## Your goal
Look below for the line containing "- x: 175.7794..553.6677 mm"; from there, print each line exactly up to and including the line containing "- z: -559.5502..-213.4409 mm", and stop.

── Dataset section

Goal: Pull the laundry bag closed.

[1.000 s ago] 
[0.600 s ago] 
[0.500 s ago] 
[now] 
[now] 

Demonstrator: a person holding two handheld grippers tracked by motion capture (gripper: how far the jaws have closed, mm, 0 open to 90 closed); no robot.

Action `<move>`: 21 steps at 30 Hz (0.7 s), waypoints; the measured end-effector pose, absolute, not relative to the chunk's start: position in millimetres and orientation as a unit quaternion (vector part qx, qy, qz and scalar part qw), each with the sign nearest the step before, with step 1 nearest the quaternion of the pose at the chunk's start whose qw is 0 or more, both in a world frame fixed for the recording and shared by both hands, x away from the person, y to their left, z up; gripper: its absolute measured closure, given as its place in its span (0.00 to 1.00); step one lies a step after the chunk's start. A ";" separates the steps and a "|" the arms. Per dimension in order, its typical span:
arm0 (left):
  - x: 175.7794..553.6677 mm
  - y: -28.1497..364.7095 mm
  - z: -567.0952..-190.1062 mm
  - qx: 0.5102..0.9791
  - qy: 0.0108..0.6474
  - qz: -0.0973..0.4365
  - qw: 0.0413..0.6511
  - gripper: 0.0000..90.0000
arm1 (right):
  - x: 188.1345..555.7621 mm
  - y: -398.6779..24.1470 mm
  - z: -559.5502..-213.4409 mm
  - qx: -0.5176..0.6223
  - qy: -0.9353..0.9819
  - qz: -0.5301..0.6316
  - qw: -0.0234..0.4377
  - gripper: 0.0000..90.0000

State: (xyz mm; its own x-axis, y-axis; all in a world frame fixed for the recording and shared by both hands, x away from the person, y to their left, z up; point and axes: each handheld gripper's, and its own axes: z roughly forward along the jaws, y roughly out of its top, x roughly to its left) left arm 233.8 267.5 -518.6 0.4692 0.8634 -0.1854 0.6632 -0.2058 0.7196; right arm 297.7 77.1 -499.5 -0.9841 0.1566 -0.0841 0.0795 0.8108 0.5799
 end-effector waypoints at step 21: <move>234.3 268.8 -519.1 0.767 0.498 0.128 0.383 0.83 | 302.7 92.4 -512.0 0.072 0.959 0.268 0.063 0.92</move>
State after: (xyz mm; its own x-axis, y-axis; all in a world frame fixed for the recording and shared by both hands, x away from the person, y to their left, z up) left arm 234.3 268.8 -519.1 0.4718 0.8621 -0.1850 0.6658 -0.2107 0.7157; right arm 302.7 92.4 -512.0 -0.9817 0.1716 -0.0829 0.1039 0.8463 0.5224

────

## Result of the task
  - x: 175.7794..553.6677 mm
  - y: -28.1497..364.7095 mm
  - z: -567.0952..-190.1062 mm
  - qx: 0.5102..0.9791
  - qy: 0.0108..0.6474
  - qz: -0.0973..0.4365
  - qw: 0.0413..0.6511
  - gripper: 0.0000..90.0000
arm1 (right):
  - x: 188.1345..555.7621 mm
  - y: -398.6779..24.1470 mm
  - z: -559.5502..-213.4409 mm

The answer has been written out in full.